Within the records below, reproduce without change the lines from the line that has "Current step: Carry" through the line that has "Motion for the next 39", and only those.

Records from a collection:
((

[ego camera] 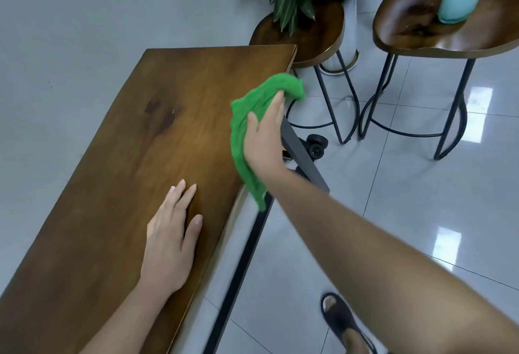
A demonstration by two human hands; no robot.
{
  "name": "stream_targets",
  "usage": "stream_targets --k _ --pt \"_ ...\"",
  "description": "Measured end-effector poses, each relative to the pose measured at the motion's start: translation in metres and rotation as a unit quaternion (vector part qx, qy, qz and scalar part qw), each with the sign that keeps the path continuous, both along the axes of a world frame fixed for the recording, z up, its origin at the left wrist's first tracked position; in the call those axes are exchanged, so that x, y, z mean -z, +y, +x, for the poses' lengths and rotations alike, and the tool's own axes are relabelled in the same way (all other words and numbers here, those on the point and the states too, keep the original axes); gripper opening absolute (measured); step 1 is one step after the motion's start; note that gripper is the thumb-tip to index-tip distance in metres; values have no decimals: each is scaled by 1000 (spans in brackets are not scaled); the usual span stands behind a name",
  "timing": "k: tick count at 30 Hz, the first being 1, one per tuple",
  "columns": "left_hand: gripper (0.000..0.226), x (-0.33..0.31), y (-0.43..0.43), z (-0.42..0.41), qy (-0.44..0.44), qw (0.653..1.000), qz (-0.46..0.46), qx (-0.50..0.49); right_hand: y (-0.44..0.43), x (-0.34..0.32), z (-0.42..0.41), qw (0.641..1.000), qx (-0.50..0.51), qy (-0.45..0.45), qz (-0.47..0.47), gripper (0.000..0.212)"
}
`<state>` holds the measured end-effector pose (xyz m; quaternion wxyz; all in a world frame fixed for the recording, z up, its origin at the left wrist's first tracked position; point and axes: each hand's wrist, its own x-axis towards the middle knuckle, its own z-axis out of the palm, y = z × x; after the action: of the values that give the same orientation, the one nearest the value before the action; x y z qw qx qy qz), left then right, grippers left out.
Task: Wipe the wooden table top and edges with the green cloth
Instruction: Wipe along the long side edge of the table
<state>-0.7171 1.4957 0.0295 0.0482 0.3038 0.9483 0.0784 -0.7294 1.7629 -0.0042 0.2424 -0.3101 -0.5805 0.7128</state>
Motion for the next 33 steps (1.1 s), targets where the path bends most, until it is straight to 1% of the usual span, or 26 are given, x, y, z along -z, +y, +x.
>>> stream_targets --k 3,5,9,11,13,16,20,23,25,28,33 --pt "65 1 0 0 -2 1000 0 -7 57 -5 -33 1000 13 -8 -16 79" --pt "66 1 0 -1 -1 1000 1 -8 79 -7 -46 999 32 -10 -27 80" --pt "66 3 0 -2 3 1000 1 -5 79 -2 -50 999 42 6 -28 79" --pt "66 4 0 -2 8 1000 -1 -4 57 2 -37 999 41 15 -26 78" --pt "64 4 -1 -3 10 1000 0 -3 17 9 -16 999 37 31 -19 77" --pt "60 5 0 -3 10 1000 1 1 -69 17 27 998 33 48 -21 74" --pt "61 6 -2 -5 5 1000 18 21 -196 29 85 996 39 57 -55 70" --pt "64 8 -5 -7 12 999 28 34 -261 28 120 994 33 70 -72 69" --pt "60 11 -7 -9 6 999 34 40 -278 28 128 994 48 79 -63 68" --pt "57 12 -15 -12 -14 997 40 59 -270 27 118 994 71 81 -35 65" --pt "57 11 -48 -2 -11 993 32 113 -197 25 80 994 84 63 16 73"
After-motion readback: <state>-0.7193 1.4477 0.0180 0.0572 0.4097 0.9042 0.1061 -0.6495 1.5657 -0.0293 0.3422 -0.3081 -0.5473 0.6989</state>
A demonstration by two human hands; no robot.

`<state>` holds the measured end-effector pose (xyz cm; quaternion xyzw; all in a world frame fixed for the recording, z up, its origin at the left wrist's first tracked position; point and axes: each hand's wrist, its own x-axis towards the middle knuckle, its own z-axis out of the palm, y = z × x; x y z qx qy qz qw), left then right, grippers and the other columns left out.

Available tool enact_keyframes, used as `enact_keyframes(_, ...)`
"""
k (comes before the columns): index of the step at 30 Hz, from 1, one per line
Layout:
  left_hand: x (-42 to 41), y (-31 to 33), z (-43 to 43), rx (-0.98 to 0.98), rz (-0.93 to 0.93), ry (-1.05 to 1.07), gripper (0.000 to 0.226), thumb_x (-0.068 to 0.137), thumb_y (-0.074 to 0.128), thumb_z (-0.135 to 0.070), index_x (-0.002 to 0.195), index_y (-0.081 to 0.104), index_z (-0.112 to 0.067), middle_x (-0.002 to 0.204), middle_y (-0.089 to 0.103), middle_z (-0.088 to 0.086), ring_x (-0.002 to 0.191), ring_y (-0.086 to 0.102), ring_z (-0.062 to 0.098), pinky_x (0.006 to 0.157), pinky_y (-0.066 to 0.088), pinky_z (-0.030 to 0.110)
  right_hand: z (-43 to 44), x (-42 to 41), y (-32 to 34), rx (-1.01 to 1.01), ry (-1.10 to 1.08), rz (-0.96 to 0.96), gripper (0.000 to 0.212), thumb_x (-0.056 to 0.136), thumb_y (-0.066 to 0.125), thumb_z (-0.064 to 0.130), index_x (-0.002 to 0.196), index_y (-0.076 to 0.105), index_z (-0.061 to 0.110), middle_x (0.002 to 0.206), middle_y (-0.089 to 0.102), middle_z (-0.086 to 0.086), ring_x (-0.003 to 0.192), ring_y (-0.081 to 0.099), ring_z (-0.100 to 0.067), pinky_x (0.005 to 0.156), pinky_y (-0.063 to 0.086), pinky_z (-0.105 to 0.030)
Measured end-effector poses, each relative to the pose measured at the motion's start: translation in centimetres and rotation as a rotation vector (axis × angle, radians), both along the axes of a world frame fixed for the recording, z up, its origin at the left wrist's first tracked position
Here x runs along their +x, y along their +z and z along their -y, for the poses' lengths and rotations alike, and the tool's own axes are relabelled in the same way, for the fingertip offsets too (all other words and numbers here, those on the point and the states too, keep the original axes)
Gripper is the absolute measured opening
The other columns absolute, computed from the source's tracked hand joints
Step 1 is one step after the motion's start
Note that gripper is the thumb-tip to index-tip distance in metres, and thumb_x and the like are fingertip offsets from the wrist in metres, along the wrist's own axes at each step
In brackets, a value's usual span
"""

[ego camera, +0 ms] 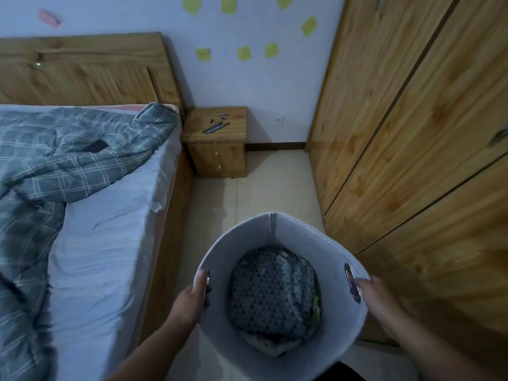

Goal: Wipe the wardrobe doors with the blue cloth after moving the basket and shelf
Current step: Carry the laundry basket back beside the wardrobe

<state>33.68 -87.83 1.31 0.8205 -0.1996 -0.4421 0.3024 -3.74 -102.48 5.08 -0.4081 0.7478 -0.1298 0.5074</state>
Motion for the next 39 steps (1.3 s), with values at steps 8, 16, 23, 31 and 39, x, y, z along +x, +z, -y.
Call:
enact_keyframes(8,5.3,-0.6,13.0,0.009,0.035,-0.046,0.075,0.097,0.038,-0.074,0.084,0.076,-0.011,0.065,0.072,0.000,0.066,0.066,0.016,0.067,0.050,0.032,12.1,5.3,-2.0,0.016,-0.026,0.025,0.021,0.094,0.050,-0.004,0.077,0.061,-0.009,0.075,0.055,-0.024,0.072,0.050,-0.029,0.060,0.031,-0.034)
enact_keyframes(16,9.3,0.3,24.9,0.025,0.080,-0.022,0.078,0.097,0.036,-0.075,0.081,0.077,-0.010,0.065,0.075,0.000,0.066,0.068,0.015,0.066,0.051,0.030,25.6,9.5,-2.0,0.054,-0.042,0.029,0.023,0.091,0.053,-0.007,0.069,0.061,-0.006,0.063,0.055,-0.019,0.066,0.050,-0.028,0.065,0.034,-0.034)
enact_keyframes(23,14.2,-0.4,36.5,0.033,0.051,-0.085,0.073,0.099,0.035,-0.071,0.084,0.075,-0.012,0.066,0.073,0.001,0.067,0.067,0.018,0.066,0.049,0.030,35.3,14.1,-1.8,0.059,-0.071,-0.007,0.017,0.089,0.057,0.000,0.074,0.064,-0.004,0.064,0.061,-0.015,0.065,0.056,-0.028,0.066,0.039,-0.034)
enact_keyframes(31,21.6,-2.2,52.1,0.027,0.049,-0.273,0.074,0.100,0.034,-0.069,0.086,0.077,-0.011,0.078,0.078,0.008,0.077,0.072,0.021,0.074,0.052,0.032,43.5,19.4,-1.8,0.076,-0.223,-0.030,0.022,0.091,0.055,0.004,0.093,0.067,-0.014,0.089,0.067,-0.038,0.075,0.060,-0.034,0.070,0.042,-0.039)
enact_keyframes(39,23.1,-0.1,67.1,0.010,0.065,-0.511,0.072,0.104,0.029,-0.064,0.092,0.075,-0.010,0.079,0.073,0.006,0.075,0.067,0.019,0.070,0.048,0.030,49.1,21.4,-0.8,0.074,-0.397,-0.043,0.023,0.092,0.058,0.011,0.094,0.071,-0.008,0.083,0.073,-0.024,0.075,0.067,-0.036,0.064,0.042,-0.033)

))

(OUTPUT OF THE EXERCISE)
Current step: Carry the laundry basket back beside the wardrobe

<state>33.68 -87.83 1.31 0.8205 -0.1996 -0.4421 0.3024 -3.74 -102.48 5.08 -0.4081 0.7478 -0.1298 0.5074</state>
Motion for the next 39 steps (1.3 s), with values at steps 8, 16, 23, 31 and 39, x, y, z along +x, +z, -y.

Work on the exercise is now finished.